What the task asks »
From the first line to the last, write out the listing exactly.

Source material »

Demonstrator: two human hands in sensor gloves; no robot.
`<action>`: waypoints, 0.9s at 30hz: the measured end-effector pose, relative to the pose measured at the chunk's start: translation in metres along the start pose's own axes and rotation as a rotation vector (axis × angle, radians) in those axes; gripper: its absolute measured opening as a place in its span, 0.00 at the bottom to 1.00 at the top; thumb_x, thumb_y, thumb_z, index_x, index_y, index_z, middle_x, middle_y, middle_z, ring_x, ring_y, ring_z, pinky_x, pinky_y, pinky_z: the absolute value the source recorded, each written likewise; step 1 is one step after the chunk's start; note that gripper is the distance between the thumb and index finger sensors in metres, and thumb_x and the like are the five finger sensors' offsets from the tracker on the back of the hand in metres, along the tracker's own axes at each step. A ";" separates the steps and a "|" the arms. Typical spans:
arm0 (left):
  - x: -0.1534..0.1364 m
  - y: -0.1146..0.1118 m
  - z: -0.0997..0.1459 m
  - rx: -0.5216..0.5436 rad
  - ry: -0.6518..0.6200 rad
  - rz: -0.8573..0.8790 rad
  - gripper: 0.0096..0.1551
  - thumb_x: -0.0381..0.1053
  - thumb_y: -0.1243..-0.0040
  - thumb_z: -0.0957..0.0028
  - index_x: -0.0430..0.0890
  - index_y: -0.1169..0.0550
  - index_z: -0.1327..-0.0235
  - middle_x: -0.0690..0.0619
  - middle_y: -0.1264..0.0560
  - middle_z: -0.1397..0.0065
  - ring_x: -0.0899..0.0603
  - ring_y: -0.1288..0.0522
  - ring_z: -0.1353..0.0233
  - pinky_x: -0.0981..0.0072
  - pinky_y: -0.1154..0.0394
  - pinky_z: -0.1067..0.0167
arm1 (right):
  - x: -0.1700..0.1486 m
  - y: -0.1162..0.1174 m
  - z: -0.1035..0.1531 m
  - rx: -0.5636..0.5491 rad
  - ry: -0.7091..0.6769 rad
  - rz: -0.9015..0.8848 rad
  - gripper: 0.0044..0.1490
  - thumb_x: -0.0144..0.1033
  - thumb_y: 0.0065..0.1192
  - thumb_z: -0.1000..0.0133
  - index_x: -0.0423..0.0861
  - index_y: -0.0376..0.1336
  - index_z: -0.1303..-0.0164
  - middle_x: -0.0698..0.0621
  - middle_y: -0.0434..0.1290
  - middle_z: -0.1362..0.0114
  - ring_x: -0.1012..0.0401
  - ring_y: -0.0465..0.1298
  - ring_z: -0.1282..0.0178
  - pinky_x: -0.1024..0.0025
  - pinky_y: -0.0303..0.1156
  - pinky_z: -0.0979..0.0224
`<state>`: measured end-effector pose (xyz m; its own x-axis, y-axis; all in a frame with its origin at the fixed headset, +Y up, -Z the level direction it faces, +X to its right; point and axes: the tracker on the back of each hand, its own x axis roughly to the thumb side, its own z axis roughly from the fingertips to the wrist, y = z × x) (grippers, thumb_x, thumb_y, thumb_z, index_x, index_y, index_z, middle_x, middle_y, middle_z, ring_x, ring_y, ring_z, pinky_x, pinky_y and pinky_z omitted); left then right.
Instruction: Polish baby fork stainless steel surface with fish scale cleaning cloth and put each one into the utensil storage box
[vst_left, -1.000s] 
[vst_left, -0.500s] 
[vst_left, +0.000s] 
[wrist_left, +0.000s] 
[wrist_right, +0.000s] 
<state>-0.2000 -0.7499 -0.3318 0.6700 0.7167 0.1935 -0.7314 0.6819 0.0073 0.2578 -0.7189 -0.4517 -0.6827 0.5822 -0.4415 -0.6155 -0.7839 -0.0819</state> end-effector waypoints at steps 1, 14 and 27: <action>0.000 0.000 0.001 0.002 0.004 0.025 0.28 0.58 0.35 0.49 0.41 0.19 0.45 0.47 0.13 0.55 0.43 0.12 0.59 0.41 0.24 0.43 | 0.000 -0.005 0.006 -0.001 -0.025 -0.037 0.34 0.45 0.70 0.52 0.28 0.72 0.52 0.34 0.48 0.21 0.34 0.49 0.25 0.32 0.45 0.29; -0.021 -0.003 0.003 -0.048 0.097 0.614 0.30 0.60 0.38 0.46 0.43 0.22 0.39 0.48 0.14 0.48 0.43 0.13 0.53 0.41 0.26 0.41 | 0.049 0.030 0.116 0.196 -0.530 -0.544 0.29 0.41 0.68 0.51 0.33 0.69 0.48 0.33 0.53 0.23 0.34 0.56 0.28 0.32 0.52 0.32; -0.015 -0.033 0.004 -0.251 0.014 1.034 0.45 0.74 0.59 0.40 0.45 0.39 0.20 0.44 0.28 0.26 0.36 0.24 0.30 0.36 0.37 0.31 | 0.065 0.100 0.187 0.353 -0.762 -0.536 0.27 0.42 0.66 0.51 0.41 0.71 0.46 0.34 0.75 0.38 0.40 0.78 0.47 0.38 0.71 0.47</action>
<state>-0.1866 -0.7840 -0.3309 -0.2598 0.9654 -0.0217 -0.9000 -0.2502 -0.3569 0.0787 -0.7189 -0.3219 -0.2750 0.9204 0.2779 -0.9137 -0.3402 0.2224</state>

Expected output »
Demonstrator: two human hands in sensor gloves; no robot.
`<action>`: waypoints, 0.9s at 30hz: the measured end-effector pose, relative to the pose measured at the chunk's start: translation in metres along the start pose's own axes and rotation as a rotation vector (axis × angle, radians) in those axes; gripper: its absolute measured opening as a place in its span, 0.00 at the bottom to 1.00 at the top; thumb_x, thumb_y, thumb_z, index_x, index_y, index_z, middle_x, middle_y, middle_z, ring_x, ring_y, ring_z, pinky_x, pinky_y, pinky_z: the absolute value the source recorded, each written likewise; step 1 is one step after the chunk's start; note that gripper is the distance between the thumb and index finger sensors in metres, and thumb_x and the like are the five finger sensors' offsets from the tracker on the back of the hand in metres, along the tracker's own axes at each step. A ";" separates the steps and a "|" the arms. Typical spans:
arm0 (left):
  - x: -0.1534..0.1364 m
  - y: -0.1146..0.1118 m
  - z: -0.0997..0.1459 m
  - rx: -0.5216..0.5436 rad
  - ry: -0.6518..0.6200 rad
  - rz: -0.8573..0.8790 rad
  - gripper: 0.0096..0.1551
  - thumb_x: -0.0381..0.1053
  - thumb_y: -0.1243..-0.0040
  - thumb_z: -0.0957..0.0028
  - index_x: -0.0430..0.0890
  - index_y: -0.1169..0.0550
  - index_z: -0.1327..-0.0235
  - middle_x: -0.0690..0.0619
  - middle_y: -0.1264..0.0560
  - middle_z: -0.1397..0.0065
  - ring_x: -0.0899..0.0603
  - ring_y: -0.1288..0.0522
  - ring_z: -0.1353..0.0233
  - pinky_x: -0.0981..0.0072
  - pinky_y: -0.1154..0.0394
  - pinky_z: -0.1067..0.0167
arm1 (right):
  - x: -0.1700..0.1486 m
  - y: -0.1162..0.1174 m
  - z: -0.1035..0.1531 m
  - rx: -0.5636..0.5491 rad
  - ry: -0.7091..0.6769 rad
  - rz: -0.9015..0.8848 rad
  - gripper: 0.0044..0.1490
  - thumb_x: -0.0144..0.1033
  - thumb_y: 0.0065..0.1192
  - thumb_z: -0.1000..0.0133
  - index_x: -0.0423..0.0861
  - index_y: -0.0376..0.1336
  - index_z: -0.1303..-0.0164
  - middle_x: -0.0698..0.0621
  - middle_y: -0.0434..0.1290
  - middle_z: -0.1362..0.0114
  - ring_x: -0.1012..0.0401
  - ring_y: -0.0465..0.1298
  - ring_z: -0.1282..0.0178
  - pinky_x: -0.1024..0.0025
  - pinky_y: -0.0303..0.1156
  - pinky_z: -0.0979..0.0224
`<state>`: measured end-effector pose (xyz m; its own x-axis, y-axis; all in a frame with its origin at the fixed headset, +Y up, -Z the level direction it faces, +X to its right; point and axes: the tracker on the back of each hand, its own x axis roughly to the thumb side, its own z axis roughly from the fingertips to the wrist, y = z × x) (grippers, thumb_x, thumb_y, thumb_z, index_x, index_y, index_z, middle_x, middle_y, middle_z, ring_x, ring_y, ring_z, pinky_x, pinky_y and pinky_z omitted); left then right.
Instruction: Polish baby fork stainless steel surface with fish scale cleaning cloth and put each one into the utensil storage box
[vst_left, -1.000s] 
[vst_left, -0.500s] 
[vst_left, +0.000s] 
[wrist_left, +0.000s] 
[wrist_right, +0.000s] 
<state>-0.2000 -0.7499 -0.3318 0.6700 0.7167 0.1935 -0.7314 0.6819 0.0073 0.2578 -0.7189 -0.4517 -0.6827 0.5822 -0.4415 -0.6155 -0.7839 -0.0819</state> end-effector waypoints at steps 1, 14 and 27: <action>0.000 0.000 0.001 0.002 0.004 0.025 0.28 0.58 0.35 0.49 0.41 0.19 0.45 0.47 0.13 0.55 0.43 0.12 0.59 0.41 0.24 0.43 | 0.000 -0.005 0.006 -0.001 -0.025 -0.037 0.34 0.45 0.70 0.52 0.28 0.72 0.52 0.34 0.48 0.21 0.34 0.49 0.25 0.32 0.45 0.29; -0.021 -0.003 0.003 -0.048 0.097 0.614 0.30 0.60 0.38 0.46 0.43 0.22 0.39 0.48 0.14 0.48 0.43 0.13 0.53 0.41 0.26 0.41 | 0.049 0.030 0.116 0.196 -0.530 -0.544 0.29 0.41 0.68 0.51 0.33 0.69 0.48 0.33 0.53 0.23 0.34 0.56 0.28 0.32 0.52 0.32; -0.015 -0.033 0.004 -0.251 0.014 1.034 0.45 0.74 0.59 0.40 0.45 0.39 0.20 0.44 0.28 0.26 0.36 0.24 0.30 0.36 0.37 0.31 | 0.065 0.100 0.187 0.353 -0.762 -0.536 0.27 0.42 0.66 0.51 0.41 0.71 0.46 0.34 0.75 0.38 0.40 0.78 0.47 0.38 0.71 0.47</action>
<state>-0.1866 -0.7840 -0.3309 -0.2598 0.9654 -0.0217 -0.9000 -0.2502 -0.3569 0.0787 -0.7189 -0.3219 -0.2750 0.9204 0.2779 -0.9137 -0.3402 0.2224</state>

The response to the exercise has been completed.